===== RECORDED INFORMATION

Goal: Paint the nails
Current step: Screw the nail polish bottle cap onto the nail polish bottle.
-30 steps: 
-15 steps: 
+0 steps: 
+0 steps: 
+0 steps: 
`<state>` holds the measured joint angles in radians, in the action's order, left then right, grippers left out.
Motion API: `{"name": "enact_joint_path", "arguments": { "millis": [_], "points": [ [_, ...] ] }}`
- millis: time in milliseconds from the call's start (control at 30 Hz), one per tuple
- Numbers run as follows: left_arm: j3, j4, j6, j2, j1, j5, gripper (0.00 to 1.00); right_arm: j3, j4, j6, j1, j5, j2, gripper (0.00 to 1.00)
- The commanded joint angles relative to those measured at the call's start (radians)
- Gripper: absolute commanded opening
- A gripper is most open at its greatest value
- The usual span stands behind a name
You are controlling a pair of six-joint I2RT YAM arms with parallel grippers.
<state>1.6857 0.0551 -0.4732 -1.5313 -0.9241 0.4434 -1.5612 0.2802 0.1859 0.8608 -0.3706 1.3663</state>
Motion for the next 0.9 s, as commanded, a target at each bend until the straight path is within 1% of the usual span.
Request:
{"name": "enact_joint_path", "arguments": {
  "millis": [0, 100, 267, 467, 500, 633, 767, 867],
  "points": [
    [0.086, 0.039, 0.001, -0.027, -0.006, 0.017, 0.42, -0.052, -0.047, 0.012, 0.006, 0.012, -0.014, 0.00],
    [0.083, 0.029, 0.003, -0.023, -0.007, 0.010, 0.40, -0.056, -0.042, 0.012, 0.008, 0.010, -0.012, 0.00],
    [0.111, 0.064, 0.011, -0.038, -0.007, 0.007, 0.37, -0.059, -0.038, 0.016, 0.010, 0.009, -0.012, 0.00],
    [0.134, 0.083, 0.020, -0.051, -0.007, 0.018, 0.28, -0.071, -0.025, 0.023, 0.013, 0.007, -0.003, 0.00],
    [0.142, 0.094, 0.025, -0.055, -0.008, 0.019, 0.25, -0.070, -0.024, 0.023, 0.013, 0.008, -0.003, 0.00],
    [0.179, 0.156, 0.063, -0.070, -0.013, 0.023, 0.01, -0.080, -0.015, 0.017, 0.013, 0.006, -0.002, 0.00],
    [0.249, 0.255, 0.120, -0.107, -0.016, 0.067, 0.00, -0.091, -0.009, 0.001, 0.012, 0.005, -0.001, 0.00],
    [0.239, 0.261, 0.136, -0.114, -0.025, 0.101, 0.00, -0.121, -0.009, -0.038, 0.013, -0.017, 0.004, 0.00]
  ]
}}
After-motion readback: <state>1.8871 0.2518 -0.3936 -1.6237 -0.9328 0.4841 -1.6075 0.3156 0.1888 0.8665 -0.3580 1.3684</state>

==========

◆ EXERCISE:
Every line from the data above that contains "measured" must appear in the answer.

◆ WRITTEN ANSWER:
`<state>` holds the measured joint angles in radians, in the action's order, left then right, grippers left out.
- The commanded joint angles relative to those measured at the call's start (radians)

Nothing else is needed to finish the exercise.